### Exercise directions
Find every line below with the string "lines" and pick it out.

### Stored data

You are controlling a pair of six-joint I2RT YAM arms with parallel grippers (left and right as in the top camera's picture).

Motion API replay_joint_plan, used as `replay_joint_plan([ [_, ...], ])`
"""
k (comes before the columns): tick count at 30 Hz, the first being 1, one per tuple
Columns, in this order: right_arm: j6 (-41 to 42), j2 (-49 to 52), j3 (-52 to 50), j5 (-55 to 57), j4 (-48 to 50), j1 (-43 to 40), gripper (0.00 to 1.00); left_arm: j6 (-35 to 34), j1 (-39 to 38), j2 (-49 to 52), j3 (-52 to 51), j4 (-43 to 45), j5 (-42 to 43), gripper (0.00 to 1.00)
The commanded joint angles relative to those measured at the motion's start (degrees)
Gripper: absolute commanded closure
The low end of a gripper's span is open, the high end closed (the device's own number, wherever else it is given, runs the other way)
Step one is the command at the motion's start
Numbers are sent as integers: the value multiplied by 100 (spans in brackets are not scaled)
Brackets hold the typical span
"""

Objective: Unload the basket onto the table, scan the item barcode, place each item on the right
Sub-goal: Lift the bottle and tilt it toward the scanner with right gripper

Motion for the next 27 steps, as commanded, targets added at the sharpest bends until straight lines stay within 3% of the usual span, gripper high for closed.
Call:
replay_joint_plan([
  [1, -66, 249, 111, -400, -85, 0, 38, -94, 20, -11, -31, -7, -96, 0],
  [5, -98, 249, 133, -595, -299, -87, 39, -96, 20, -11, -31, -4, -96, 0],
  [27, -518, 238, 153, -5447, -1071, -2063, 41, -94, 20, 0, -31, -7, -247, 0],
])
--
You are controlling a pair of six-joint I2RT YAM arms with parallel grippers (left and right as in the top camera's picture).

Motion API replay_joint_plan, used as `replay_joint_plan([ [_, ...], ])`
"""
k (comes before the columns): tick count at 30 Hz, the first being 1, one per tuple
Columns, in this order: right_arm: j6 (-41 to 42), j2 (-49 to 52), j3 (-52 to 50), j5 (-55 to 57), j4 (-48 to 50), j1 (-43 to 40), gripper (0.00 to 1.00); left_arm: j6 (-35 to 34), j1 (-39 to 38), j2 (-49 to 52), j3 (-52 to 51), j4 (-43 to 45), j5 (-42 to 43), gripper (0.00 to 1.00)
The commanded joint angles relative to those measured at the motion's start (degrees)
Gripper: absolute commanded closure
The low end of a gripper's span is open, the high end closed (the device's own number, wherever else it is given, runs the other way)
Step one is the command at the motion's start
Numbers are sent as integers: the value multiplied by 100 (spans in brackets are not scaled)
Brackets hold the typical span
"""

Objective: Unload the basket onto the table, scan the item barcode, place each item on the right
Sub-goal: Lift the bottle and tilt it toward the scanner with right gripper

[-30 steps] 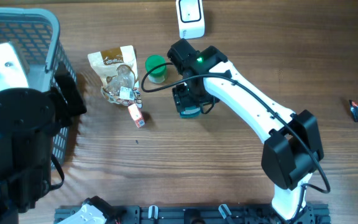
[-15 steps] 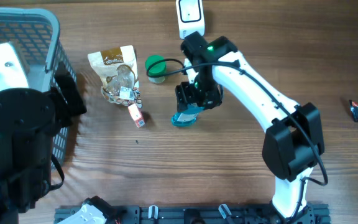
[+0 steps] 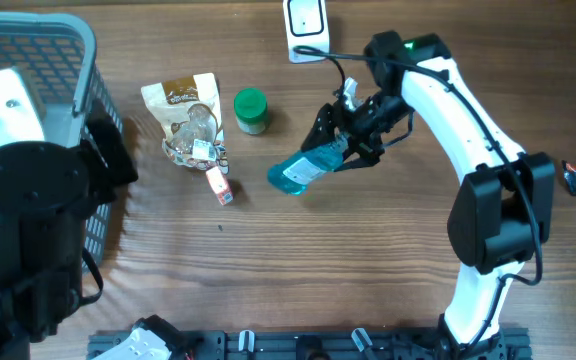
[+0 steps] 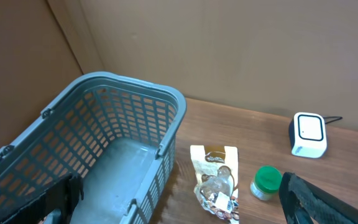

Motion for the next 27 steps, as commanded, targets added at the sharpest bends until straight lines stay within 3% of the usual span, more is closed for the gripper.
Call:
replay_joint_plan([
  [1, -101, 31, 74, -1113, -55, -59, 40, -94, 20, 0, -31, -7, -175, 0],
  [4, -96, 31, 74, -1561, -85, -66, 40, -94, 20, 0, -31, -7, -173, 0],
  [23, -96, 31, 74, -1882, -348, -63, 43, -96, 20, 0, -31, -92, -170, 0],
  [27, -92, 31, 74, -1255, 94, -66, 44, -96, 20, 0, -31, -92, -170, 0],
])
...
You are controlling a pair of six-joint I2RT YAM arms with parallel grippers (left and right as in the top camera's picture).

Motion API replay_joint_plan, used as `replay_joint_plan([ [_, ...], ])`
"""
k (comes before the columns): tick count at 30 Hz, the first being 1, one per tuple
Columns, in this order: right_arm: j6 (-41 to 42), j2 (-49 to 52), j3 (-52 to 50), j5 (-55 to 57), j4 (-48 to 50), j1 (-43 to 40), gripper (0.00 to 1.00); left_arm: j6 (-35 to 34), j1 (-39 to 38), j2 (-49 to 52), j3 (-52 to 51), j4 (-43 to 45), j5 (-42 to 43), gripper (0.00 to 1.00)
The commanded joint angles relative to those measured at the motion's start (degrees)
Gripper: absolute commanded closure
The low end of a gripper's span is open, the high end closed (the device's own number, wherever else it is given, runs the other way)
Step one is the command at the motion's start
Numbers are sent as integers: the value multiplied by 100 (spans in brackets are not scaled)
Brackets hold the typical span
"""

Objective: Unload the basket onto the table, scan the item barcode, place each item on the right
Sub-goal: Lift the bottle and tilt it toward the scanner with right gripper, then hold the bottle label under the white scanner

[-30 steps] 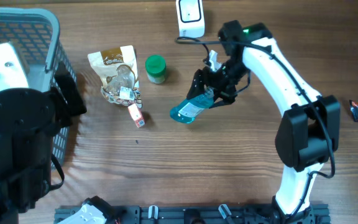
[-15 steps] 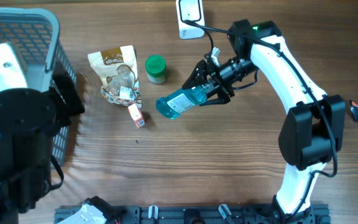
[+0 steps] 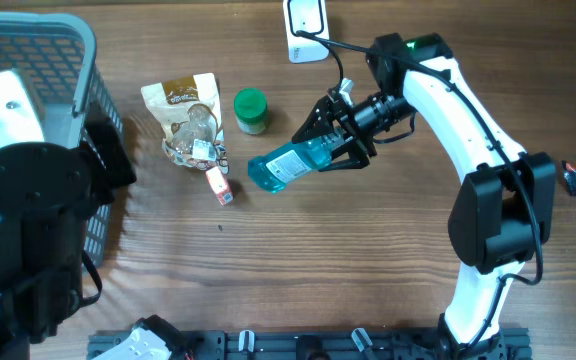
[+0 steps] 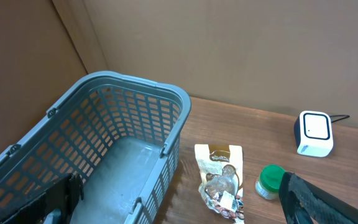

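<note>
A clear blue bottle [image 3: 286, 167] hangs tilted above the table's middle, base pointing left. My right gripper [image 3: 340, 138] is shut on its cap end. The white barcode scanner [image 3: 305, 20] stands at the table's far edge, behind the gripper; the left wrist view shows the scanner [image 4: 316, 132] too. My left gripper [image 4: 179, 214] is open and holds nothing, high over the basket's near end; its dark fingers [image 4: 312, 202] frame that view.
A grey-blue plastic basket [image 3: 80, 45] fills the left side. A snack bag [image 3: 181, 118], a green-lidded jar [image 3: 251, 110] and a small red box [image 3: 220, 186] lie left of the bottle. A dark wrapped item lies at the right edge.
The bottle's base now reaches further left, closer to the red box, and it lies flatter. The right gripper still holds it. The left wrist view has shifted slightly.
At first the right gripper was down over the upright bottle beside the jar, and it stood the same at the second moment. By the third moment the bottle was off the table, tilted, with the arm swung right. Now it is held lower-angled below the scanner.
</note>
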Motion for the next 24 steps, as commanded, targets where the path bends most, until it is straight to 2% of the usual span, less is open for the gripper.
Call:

### Expected answer
Motion for the next 27 steps, as commanded, targets added at the sharpest bends until straight lines stay within 3% of the usual span, gripper high for closed.
Motion for the next 27 steps, as commanded, targets added at the sharpest bends until straight lines stay within 3% of the usual span, more is closed for the gripper.

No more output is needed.